**How to complete this task:**
Across the listing, the lines that include "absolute" must be tallied and reported as a bare number.

**Dataset extract:**
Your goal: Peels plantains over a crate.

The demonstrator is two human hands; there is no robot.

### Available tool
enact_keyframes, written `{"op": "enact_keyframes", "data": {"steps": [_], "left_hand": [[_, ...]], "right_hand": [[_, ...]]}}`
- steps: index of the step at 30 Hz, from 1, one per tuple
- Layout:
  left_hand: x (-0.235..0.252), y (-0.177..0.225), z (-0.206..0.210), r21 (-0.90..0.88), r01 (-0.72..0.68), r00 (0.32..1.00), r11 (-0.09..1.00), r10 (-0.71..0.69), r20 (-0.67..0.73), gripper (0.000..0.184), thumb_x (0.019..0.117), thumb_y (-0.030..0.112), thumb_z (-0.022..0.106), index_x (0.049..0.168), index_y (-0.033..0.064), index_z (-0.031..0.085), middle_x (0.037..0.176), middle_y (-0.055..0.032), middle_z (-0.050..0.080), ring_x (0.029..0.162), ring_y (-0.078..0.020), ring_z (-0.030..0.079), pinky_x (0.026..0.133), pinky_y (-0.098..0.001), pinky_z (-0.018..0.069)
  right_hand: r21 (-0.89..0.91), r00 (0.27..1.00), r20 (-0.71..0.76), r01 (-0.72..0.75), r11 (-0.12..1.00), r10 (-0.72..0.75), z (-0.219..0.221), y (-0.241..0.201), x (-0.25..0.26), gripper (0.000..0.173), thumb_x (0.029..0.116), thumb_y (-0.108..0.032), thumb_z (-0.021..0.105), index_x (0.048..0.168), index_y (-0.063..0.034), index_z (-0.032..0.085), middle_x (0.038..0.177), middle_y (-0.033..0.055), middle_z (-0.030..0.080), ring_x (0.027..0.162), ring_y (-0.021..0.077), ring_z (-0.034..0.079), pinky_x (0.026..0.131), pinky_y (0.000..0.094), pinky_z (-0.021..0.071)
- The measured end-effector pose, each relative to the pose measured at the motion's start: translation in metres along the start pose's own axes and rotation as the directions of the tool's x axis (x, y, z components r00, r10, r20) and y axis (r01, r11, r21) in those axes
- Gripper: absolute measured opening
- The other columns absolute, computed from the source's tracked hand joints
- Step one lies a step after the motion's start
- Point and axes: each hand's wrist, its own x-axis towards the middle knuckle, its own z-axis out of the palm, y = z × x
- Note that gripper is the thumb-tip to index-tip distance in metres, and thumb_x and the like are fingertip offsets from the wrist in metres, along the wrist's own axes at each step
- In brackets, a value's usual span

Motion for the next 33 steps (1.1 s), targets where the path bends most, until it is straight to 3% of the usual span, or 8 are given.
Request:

**Worked solution:**
2